Maddeyi oylarınıza sunuyorum: Kabul edenler
Kabul
etmeyenler
Kabul edilmiştir.
3üncü maddeyi okutuyorum:
MADDE 3- Bu Kanun yayımı tarihinde yürürlüğe girer.
BAŞKAN Madde üzerinde Cumhuriyet Halk Partisi Grubu
adına Artvin Milletvekili Sayın Metin Arifağaoğlu, buyurun
efendim. (CHP sıralarından alkışlar)
CHP GRUBU ADINA METİN ARİFAĞAOĞLU (Artvin)
Sayın Başkan, sayın milletvekilleri; 230 sıra
sayılı Posta Kanununda Değişiklik Yapılmasına Dair
Kanun Tasarısının 3üncü maddesi hakkında Cumhuriyet Halk
Partisi Grubu adına söz almış bulunuyorum. Bu vesileyle yüce
heyetinizi sevgiyle, saygıyla selamlıyorum.
Türkiye Cumhuriyetini koruma ve kollama görevi verilen
silahlı kuvvetler mensuplarımızın, bugün Diyarbakırda
9 ve Şemdinlide 1 şehit vermesinden ötürü üzüntülerimiz büyüktür. 10
şehidimize Allahtan rahmet, kederli ailelerine, Türk Silahlı
Kuvvetleri mensuplarına ve aziz milletimize sabır ve başsağlığı
diliyorum.
Bilindiği gibi, PTT hizmetleri kapsamında, posta çeki
hesabı açma, açılan hesaba para yatırma, hesaptan para ödeme ve
hesaptan hesaba aktarma işlemleri yapılmaktadır. Ancak personel
açığının eleman alımı ile çözümlenmesini PTT
İdaresi bugüne kadar uygun bulmamıştır. Son
yılların moda deyimiyle hizmet alımı veya ihale yoluyla
üçüncü şahıslara yaptırma yöntemi uygulanmaktadır. Bugüne
kadar yapılan hizmet alımı uygulamaları ile işsizlik
azalmamıştır, tersine büyümüştür. Her geçen gün
işsizlik artarak büyümektedir. Hizmet alımı yöntemleri ile kamu
maliyetinin azaldığı söylenebilir, ancak işsizliğin
azaldığı söylenemez. Milletvekilleri olarak en çok
sıkıntı çektiğimiz konu işsizlik değil midir?
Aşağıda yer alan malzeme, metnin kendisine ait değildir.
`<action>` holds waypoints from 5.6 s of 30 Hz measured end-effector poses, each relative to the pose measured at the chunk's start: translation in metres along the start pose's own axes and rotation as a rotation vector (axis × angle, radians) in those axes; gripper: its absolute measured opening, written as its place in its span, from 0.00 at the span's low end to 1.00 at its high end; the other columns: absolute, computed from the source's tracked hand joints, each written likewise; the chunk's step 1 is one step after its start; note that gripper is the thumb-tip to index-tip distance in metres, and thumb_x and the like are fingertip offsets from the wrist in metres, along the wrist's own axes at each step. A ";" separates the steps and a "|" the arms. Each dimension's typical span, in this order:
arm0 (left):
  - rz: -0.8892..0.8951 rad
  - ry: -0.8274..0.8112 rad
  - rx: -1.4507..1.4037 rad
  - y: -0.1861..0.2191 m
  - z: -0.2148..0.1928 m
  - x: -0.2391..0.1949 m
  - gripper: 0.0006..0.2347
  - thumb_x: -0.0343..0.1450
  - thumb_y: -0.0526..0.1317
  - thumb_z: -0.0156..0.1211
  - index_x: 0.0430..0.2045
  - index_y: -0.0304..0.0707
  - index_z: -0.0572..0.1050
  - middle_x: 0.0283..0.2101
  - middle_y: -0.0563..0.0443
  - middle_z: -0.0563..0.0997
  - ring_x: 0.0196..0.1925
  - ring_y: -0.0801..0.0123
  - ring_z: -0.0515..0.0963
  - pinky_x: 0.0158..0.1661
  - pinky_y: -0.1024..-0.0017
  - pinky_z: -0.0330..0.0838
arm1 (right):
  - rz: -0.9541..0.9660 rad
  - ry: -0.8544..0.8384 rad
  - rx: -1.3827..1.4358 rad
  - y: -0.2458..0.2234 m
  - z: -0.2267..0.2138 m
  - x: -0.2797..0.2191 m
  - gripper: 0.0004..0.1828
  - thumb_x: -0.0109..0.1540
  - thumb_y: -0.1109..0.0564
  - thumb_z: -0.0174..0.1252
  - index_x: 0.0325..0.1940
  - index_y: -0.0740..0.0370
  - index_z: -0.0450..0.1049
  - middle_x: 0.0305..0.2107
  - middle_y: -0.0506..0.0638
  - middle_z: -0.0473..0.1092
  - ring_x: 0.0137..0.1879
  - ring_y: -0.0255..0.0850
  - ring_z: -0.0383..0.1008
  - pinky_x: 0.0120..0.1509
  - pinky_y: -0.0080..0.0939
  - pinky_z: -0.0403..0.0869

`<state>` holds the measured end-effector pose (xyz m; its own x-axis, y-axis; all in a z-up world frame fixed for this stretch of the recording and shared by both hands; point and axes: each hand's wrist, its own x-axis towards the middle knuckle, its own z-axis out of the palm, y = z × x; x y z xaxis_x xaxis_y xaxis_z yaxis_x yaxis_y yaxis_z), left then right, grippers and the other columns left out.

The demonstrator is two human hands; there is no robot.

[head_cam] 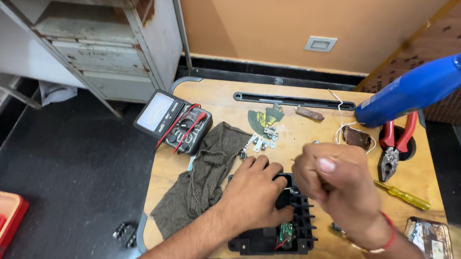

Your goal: The person manipulates wires, screws, and electronic components within a black plastic housing using their hands, pliers, and a screwdriver.

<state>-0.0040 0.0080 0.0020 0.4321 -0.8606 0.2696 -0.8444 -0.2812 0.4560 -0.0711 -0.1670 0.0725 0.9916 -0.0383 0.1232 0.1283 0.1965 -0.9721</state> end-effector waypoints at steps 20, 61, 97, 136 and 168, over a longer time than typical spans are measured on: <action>-0.010 -0.095 0.142 0.006 -0.001 0.013 0.15 0.64 0.46 0.62 0.30 0.29 0.80 0.45 0.41 0.75 0.51 0.50 0.71 0.50 0.51 0.63 | 0.182 0.043 -1.298 -0.047 -0.145 -0.096 0.14 0.60 0.53 0.55 0.46 0.62 0.72 0.28 0.52 0.77 0.36 0.42 0.80 0.39 0.45 0.78; -0.279 -0.621 0.361 0.030 0.000 0.099 0.09 0.65 0.36 0.64 0.38 0.39 0.82 0.43 0.41 0.84 0.46 0.50 0.85 0.40 0.56 0.81 | -0.118 -0.196 -1.401 0.097 -0.203 -0.104 0.23 0.54 0.36 0.70 0.45 0.48 0.78 0.39 0.45 0.75 0.50 0.45 0.79 0.55 0.43 0.76; -0.006 -0.496 0.388 0.013 0.001 0.077 0.13 0.57 0.36 0.72 0.33 0.35 0.82 0.38 0.37 0.83 0.42 0.45 0.84 0.38 0.55 0.81 | -0.124 0.011 -1.449 0.049 -0.172 -0.123 0.18 0.56 0.44 0.67 0.44 0.54 0.78 0.37 0.44 0.77 0.48 0.40 0.79 0.51 0.42 0.77; 0.187 -0.398 0.466 0.007 0.005 0.068 0.05 0.66 0.35 0.59 0.28 0.39 0.83 0.34 0.42 0.84 0.41 0.47 0.85 0.36 0.54 0.81 | 0.021 -0.071 -1.454 0.063 -0.177 -0.124 0.17 0.57 0.43 0.68 0.43 0.52 0.79 0.32 0.43 0.77 0.44 0.38 0.80 0.50 0.41 0.78; -0.114 0.001 0.045 0.027 -0.040 -0.050 0.42 0.60 0.63 0.69 0.59 0.22 0.66 0.61 0.28 0.71 0.67 0.40 0.67 0.65 0.51 0.62 | -0.278 -0.192 -1.306 0.028 -0.066 -0.087 0.54 0.46 0.36 0.76 0.66 0.64 0.62 0.56 0.65 0.65 0.64 0.59 0.64 0.66 0.57 0.63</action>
<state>-0.0361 0.0606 0.0347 0.5265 -0.8216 0.2188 -0.8031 -0.3960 0.4453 -0.1548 -0.2230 0.0212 0.9349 0.2336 0.2673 0.3243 -0.8682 -0.3755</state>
Sayın Başbakan da işsizlik konusunda
bunalmış ve muhalefet liderlerine seslenerek İşsizlik konusunda
bir öneriniz varsa getirin, uygulayayım; uygulamazsam siyaseti
bırakırım. demiştir. Bu çağrı üzerine Genel
Başkanımız Sayın Deniz Baykal, işsizliği
azaltmaya yönelik yedi adet önerisini büyük bir samimiyet içerisinde
açıklamıştır. Ne yazık ki Sayın Başbakan,
nezaket kurallarının dışına
çıkmıştır. Ancak bir müddet sonra bu önerilerden bir
kısmı uygulanmaya konmuştur. Örneğin, ÖTV indirimi
bunlardan biridir.
Sayın Başkan, sayın milletvekilleri; ülkemizde en
büyük istihdam sağlayan iki sektörden biri otomotiv, diğeri
inşaat sektörüdür. Küçük bir ÖTV indirimi otomotiv sektörüne
canlılık getirmiş ve bu sektörde çalışanlar için
işten çıkarılma riski azaltılmıştır.
Aynı durum inşaat sektörü için de geçerlidir. İnşaat
sektörünün ana girdisi demir ve çimentodur. Bu iki kalem imalatın
KDVsinde azaltma yapılması durumunda bu sektör de hareketlenecektir.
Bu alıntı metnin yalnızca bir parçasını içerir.